__Exercise details__. Exact reproduction required: the lines below from the line with "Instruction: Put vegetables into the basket" to the line with "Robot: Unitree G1", both ends included, and no others.

__Information supplied__.
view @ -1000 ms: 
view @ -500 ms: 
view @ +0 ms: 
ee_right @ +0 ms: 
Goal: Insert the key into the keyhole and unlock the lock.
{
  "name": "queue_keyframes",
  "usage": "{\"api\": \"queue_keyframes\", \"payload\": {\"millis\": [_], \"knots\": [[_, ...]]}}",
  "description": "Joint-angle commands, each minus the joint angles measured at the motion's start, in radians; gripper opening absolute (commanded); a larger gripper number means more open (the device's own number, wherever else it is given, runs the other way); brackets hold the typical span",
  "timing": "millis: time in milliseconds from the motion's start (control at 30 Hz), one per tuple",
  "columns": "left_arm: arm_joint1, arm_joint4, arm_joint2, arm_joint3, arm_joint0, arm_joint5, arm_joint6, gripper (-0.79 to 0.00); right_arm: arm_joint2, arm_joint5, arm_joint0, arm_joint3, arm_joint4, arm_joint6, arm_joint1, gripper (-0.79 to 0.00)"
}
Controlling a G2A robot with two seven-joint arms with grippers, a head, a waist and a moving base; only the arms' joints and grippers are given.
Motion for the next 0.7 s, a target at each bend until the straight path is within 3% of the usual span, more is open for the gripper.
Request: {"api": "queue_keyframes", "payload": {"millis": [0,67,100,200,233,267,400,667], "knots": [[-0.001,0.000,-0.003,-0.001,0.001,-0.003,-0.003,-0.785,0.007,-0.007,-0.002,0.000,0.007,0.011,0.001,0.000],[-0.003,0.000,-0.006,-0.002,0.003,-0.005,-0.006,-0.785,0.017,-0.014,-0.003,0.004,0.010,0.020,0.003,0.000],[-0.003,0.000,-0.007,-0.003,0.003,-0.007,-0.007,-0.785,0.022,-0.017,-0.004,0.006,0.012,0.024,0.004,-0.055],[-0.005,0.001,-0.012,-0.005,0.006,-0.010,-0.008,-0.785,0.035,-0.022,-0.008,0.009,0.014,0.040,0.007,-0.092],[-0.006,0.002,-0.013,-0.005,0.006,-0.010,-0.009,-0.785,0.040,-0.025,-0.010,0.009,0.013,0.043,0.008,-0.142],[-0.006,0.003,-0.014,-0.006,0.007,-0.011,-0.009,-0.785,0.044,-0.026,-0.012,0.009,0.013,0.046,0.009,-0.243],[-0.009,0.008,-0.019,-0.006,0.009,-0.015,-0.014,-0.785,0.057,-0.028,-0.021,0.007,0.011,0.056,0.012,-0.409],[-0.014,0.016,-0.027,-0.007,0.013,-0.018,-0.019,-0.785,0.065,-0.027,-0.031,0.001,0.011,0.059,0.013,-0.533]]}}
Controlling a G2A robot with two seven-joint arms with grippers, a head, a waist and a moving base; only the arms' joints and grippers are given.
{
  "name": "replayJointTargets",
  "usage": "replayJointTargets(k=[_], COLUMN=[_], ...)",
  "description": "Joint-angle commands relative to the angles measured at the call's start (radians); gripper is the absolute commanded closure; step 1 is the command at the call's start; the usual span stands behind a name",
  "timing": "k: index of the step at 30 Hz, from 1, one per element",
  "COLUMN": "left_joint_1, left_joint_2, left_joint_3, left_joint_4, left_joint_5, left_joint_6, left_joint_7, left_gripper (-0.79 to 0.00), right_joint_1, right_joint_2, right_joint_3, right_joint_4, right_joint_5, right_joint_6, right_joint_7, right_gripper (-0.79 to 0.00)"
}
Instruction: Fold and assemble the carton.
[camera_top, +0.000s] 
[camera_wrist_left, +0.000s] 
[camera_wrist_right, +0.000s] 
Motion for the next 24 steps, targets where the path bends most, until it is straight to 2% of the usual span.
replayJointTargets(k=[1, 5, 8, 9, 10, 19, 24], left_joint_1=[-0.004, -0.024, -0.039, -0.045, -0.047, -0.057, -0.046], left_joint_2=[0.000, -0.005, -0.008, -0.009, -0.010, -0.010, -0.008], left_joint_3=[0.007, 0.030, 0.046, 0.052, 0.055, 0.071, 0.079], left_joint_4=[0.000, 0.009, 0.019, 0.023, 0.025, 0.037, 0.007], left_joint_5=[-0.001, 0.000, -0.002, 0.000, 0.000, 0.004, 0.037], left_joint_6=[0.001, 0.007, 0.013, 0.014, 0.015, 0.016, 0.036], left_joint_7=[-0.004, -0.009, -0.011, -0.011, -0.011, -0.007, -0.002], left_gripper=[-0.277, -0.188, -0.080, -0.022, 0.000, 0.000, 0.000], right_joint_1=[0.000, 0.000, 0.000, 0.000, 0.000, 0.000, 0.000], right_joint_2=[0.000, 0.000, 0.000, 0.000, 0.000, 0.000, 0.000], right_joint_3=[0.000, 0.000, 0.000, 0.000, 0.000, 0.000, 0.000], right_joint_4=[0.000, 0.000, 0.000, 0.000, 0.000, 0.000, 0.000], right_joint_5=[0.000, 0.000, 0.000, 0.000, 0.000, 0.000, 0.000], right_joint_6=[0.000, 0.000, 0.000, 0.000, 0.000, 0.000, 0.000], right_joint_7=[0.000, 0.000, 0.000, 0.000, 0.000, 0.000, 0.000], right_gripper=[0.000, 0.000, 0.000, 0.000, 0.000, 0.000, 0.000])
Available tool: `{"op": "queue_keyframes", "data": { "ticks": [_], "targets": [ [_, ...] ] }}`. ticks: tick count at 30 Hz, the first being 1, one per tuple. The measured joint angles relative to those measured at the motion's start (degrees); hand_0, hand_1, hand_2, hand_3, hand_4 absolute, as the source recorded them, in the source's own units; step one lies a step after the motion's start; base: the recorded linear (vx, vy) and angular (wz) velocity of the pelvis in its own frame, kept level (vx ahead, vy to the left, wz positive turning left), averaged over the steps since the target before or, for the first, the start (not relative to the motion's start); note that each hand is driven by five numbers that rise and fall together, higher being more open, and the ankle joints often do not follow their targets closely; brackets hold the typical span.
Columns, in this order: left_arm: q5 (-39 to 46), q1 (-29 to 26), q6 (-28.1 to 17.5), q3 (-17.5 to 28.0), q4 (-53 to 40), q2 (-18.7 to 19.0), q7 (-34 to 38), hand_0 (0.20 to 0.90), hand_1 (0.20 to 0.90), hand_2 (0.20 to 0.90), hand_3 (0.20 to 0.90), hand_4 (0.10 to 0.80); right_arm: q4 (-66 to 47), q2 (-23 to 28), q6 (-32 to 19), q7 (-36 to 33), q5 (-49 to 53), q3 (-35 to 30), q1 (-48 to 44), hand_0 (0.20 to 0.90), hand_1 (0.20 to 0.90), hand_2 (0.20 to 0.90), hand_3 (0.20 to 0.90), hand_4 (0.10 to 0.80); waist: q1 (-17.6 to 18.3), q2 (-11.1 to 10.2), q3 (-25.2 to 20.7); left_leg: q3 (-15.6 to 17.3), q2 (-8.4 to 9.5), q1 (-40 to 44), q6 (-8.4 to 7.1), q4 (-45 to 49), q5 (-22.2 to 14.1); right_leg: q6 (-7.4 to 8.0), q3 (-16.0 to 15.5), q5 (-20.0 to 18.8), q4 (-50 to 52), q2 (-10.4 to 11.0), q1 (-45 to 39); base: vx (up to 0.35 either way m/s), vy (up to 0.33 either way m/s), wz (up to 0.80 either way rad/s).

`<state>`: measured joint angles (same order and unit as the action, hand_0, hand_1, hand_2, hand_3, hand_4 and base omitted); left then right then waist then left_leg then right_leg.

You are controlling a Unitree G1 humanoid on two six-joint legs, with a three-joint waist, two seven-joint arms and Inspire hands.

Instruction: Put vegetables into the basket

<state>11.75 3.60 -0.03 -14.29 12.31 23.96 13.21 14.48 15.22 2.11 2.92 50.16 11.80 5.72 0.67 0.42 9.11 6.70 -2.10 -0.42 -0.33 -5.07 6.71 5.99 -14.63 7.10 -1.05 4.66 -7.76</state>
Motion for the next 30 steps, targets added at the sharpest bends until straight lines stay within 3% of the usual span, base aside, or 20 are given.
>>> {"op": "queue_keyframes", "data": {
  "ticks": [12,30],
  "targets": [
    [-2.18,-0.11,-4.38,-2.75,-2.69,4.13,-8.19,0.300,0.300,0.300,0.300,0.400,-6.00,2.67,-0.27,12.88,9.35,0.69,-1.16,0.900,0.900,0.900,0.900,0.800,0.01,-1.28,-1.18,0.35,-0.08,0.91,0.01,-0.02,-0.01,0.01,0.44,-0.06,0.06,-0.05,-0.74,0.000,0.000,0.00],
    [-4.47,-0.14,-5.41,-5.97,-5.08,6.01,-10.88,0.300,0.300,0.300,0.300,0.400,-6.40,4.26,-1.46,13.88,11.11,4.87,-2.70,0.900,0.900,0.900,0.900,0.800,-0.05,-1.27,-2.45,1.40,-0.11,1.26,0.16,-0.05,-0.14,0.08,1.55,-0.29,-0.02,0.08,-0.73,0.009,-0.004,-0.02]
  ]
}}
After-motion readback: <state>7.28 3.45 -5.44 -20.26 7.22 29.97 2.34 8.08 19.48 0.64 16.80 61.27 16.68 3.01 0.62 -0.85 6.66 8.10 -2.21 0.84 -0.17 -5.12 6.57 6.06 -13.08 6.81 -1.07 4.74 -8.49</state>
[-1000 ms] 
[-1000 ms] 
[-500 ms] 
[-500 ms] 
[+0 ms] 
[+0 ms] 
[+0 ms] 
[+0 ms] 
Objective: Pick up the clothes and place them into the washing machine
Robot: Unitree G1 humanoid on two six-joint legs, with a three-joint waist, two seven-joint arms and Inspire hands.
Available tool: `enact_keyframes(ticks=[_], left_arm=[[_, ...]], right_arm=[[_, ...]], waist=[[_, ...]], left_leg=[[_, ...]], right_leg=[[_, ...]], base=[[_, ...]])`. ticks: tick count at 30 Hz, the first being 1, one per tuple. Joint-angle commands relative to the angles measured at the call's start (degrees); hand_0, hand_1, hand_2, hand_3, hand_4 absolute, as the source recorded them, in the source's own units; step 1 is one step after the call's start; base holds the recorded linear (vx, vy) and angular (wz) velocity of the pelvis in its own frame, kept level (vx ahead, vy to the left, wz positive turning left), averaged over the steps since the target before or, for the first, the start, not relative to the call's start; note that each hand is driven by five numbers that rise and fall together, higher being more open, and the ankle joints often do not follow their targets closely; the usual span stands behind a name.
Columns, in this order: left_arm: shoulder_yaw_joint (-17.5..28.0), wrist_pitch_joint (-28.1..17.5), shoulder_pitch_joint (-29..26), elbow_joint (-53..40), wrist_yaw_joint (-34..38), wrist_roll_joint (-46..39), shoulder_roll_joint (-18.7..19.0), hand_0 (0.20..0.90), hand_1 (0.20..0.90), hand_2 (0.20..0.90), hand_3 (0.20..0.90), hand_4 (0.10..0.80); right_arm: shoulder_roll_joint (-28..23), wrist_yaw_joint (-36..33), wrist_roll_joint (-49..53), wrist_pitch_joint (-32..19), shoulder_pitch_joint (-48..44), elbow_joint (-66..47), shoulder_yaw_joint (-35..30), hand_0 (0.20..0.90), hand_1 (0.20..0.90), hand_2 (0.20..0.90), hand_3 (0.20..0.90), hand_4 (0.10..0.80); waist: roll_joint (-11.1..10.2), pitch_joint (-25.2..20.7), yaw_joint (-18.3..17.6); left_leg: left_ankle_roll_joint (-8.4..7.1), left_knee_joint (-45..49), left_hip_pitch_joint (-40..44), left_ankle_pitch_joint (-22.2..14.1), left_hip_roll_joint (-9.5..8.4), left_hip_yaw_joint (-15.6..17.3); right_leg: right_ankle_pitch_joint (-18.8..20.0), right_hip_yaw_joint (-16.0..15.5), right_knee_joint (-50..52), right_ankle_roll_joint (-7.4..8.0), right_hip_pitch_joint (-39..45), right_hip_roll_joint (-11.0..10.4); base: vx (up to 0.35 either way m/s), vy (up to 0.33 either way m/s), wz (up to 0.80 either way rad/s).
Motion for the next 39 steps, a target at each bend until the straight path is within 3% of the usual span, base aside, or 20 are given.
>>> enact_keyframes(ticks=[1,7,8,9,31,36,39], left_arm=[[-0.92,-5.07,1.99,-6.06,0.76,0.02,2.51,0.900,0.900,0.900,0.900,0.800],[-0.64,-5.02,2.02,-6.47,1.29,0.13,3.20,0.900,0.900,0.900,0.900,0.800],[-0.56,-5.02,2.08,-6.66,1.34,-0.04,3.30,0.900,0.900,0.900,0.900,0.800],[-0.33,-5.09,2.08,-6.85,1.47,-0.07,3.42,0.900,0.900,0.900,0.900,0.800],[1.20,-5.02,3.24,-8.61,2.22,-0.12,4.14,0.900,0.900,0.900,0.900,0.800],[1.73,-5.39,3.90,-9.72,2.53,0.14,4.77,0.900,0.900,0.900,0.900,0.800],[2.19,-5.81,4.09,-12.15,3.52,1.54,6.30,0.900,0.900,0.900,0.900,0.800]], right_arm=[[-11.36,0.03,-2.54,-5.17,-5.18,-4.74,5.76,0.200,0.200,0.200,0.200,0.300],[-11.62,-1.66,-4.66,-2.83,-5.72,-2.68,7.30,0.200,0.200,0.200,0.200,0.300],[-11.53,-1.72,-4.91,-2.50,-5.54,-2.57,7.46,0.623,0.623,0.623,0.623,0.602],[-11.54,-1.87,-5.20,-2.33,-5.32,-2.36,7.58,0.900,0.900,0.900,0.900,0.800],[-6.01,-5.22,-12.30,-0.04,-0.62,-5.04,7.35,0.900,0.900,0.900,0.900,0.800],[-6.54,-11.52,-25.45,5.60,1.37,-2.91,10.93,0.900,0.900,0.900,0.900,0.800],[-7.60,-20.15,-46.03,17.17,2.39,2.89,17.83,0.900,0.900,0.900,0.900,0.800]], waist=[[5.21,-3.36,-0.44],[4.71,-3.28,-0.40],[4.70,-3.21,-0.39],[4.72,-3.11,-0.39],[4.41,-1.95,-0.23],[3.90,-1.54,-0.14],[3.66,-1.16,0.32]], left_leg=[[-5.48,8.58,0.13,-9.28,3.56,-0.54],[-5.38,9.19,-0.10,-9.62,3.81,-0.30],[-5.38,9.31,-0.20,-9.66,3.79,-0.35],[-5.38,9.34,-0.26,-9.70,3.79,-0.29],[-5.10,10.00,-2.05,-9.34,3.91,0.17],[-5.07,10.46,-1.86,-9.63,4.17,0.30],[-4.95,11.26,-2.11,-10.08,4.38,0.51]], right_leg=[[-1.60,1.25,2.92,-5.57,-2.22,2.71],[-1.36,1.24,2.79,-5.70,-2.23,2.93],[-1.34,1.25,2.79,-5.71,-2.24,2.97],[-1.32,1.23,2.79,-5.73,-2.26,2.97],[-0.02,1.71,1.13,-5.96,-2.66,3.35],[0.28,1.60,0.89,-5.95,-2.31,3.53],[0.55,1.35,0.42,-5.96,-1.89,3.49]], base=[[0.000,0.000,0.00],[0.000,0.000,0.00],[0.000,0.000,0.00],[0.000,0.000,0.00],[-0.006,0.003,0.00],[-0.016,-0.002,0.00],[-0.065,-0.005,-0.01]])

__Reply to the task__.
Instruction: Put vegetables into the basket

<state>11.75 3.60 -0.03 -14.29 12.31 23.96 13.21 14.48 15.22 2.11 2.92 50.16 11.80 5.72 0.67 0.42 9.11 6.70 -2.10 -0.42 -0.33 -5.07 6.71 5.99 -14.63 7.10 -1.05 4.66 -7.76</state>
Motion for the next 30 steps, targets added at the sharpest bends until straight lines stay within 3% of the usual span, base aside, or 20 are given.
>>> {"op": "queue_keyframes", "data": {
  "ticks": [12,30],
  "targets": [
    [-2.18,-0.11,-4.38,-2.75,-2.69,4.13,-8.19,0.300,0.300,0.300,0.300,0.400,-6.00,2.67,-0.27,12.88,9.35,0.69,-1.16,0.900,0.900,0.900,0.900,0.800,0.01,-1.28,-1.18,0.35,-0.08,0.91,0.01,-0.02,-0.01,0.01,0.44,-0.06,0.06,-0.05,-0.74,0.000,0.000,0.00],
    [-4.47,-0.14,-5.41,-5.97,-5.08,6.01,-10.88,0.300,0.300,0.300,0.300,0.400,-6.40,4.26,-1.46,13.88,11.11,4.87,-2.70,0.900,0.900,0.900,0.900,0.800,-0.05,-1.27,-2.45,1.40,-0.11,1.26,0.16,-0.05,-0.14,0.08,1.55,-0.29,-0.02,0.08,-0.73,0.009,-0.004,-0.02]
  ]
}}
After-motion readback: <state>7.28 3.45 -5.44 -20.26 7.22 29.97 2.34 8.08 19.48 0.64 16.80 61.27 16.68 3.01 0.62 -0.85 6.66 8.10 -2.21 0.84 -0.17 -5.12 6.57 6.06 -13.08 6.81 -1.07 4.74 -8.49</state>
[-1000 ms] 
[-1000 ms] 
[-500 ms] 
[-500 ms] 
[+0 ms] 
[+0 ms] 
[+0 ms] 
[+0 ms] 
Objective: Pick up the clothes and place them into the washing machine
Robot: Unitree G1 humanoid on two six-joint legs, with a three-joint waist, two seven-joint arms and Inspire hands.

Nothing more is needed for this exercise.